__Instructions to follow__: Find the string "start" in the listing and report every line that has it.

__Data__:
================
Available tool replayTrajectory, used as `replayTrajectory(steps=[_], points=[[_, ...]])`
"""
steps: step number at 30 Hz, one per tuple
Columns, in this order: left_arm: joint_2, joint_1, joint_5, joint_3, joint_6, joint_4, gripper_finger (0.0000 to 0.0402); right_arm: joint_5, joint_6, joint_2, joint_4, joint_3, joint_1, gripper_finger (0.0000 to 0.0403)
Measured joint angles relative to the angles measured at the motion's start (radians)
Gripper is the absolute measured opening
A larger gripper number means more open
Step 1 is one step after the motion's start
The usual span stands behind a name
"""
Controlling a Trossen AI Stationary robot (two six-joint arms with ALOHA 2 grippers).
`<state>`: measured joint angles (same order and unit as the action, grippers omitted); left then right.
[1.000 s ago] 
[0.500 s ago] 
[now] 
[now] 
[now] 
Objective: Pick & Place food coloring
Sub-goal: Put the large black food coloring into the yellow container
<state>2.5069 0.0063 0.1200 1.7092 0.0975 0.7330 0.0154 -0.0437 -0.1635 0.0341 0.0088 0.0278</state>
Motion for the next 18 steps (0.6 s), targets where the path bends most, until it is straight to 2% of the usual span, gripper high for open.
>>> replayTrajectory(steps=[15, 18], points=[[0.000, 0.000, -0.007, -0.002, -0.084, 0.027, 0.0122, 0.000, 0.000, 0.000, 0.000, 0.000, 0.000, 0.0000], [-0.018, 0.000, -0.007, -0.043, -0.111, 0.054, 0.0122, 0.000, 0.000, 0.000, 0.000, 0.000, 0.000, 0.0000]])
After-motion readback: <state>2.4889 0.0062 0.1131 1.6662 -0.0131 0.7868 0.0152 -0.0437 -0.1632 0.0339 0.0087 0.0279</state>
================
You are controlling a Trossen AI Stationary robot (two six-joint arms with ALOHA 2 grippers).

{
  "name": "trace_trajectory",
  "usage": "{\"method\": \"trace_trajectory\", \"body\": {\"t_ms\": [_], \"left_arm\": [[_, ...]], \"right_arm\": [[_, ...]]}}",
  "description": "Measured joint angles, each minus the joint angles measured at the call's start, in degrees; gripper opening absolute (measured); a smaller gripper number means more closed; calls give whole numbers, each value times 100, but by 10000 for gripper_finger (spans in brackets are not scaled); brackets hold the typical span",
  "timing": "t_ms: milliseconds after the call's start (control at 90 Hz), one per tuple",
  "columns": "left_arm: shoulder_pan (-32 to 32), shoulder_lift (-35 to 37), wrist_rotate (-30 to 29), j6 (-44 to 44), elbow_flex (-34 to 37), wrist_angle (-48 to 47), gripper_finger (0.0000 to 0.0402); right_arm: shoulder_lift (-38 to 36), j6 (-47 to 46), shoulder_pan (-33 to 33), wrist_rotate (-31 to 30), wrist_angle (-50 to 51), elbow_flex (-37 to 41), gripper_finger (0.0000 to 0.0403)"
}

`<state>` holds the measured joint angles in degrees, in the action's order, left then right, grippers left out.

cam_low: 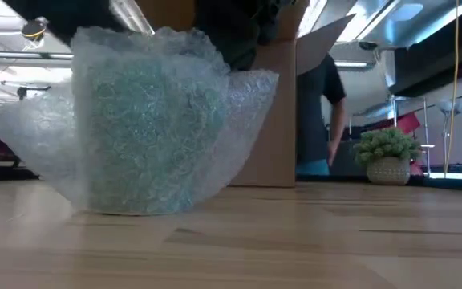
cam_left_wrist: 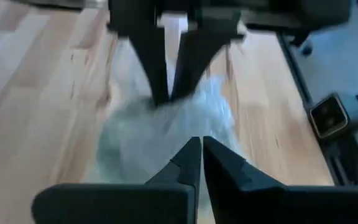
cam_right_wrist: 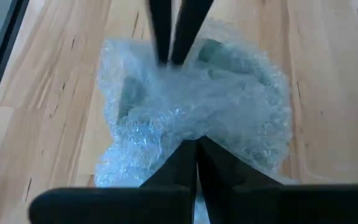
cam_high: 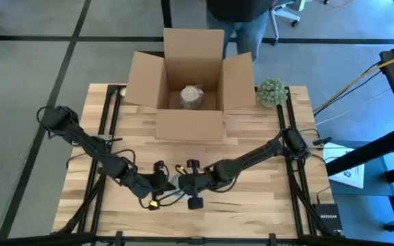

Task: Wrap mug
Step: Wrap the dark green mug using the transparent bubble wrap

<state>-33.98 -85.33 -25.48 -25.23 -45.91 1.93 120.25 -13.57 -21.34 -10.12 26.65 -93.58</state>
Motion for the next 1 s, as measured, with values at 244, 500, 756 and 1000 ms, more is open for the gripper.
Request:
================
__Solution to this problem__:
Measured joint angles relative to the angles measured at the motion's start (radians)
Step 1 is one step after the motion's start
  "description": "Measured joint angles, each minus the joint angles measured at the call's start, in degrees; gripper opening absolute (measured); a smaller gripper number means more closed; calls give whole numbers, each value times 100, but by 10000 for gripper_finger (spans in brackets are not scaled); brackets hold the typical span",
  "timing": "t_ms: milliseconds after the call's start (control at 90 Hz), one per tuple",

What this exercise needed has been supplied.